With the amateur sports calendar full in this pre-Olympic year, many top athletes are not here. In some sports, such as wrestling and weightlifting, the Festival was used to choose Pan American and world championship teams. But in others, such as track and field, gymnastics and swimming, most of the top athletes are elsewhere, competing or preparing for other competitions.

Along with Glance and other runners at a news conference, Diane Williams discussed the possibility of a world record for the U.S. women's 4x100-meter relay team that has been put together for the world championships in September in Rome.
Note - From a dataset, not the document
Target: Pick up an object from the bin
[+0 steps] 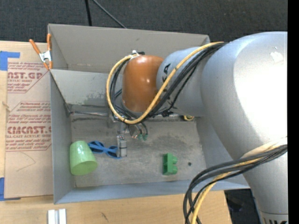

That meet -- and not the Festival where the relay team also will run -- is what most track and field performers are looking toward.

Williams was asked if the fans here would get to see a world record performance. She must have realized a record was nearly impossible, but she didn't want to discourage people from coming to the event.

"We haven't had the opportunity to train and run together like the East German team {that holds the record} has," she said. "So to say we'll be running {at the Festival} for a world record would be hard."

At Philadelphia's Central High School, William Reed used to train for the 400 meters by running in the halls and through the cafeteria. Asked if he had ever been injured on the route, Reed said, "I once turned an ankle sliding on somebody's sixth-period lunch."

Like the Olympics, Festivals are very patriotic, and somebody invariably pulls out an American flag to wave at no one in particular.

"The Star-Spangled Banner" was performed in a number of fashions. Played, sung and even whistled -- at the boxing finals.

Normally, only the first of four verses of Francis Scott Key's famous song are sung. But before the first men's basketball game, a local Baptist church choir continued past the first and sang the second, without any notice. Few understood what was going on or why. Driesell later called it a beautiful rendition, but, before the choir had finished, many in the stands just sat down. After all, there was basketball game awaiting . . .

This Festival will set a record in overall attendance and for many of the individual sports. For some, like basketball, that is to be expected. But records have also been set in archery, shooting, roller skating and judo.

Some athletes and officials of less-known sports think the Festival can be a steppingstone to national popularity.

Said one observer: "Some of these people are like missionaries. They think they need only one or two things to go right and they'll replace baseball as the national pastime."